I kept her in mind as I weeded with abandon.

Out with everything I didn't like, that didn't fit, that I didn't wear, that was stained.

What remained were clothes that when I put on, I felt great. Clothes that fit. Clothes that when I looked in the mirror I said, "Wow, I look good!"

What remained was one closet and one bin in the attic (filled with heavy winter sweaters that I love and will keep until the snow comes again).

I gave away five large garbage clothes to St. Vincent de Paul's. And I gave six department store bags of clothes to a couple friends who I thought might enjoy the clothes more than I did.

It felt so good to release all those clothes. And to release all that shame.

It feels so good to open my closet and know that everything in the closet is something I love and have chosen to keep.

The weeding of my closet also helped me to see what kinds of clothes I truly love and look good on me. I find now that when I'm looking to purchase something new, I hold the new item to my new standards. Only those clothes that "pass" get bought.

I feel a bit like this above photo of the gorgeous passion vine flower — uniquely, beautifully and boldly me. Which is exactly the kind of radiant bloom I want to show up as in the world.

Tell me, what area of your life can you weed out to make way for you to be the radiant bloom that you are?

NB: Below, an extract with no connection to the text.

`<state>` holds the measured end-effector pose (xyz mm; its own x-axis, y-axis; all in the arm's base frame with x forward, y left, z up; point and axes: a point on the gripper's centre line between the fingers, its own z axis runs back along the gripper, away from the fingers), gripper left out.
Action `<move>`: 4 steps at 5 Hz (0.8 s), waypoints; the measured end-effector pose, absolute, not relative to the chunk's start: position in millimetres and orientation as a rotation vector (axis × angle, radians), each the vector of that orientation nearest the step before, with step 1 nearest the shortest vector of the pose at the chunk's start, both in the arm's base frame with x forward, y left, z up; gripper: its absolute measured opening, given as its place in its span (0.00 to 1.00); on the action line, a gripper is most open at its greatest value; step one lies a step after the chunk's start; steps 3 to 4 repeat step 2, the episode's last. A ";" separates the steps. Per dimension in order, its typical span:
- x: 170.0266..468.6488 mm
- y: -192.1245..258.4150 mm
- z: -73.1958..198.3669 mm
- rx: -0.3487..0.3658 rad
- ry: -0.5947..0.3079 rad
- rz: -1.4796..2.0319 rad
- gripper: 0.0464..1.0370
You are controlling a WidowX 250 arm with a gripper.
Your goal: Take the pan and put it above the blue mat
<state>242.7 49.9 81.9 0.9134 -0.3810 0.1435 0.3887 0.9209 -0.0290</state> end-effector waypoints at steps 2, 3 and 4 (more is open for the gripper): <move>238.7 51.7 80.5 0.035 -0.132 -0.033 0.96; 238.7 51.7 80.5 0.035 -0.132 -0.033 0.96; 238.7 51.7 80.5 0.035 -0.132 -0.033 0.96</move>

Closet Overhaul, taken with iPhone using CameraBag filters

Sunday
Apr192009

Weeding Wisdom

Northern geranium in our front-door planter

A few things I learned from my two hours of weeding and clearing out yesterday…

1) Choose your mark and then deeply root in it.

Weeds have a rugged persistence and drive to them that I really respect. I notice that the weeds grow deep and tenacious roots; it's hard to remove them from their place once they have chosen it. It teaches me about sticking with things. About focusing on an intention and being really rooted in that, not being swayed from it.

2) It's easier to remove unwanted things when they are small than to wait until they grow into something huge.

Yesterday I did some weeding of some very small sprouts. And I was reminded of how much easier dealing with things while they were small was. Whether it's dealing with the conversation I don't want to have or the self-critical thought I just had about my thighs, I find it's easier and more effective to take action now (make the phone call, reframe my self-talk into something positive and loving). When I put off addressing things that need attention, I find they can grow into something unwieldly and take way more time and effort than if I "nip them in the bud" now.

3) It takes more to worry about doing something than to just do something (even something small).

I almost didn't do any yardwork yesterday because I started in out in a familiar story of "no time." I had two hours yesterday to garden before heading out to a Radical Forgiveness Ceremony with Karen Bowen. (Highly recommend this experience — simple yet powerful!) My first thoughts about going out to garden were all about how I wouldn't get it all done today. But I stopped myself and decided to just get started. And you know what? I managed to clean three beds and felt very satisfied that I had made some progress on the project.

4) On the surface it might look like weeds and dead stuff, but underneath there is growth and transformation.

This is a lesson that I am having greater and greater opening around. In the past, I would focus on the stuck-ness and the deadness and overlook all the growth and new buds that are emerging underneath. I was consistently surprised yesterday by pulling away the old stalks of the plants to find the new buds thriving underneath. It helps me to remember that there is always yin and yang forces present — where there is dying, there is also life and rebirth.

5) It's never over. It's always a journey.

I sometimes have this fantasy that I will complete a project and be forever finis with it. As in:  I will clean out all the beds perfectly and be done until next year. Of course, this is not how life works. We are never finished with anything — there is always more. More to do. More to learn. More to discover. More steps on a journey. All we can do is do what we can do and declare it enough for now.

Tell me, what lessons are there for you in the daily routines of your life today?

The little welcome vignette by our front door this week. Planter is from Home Depot.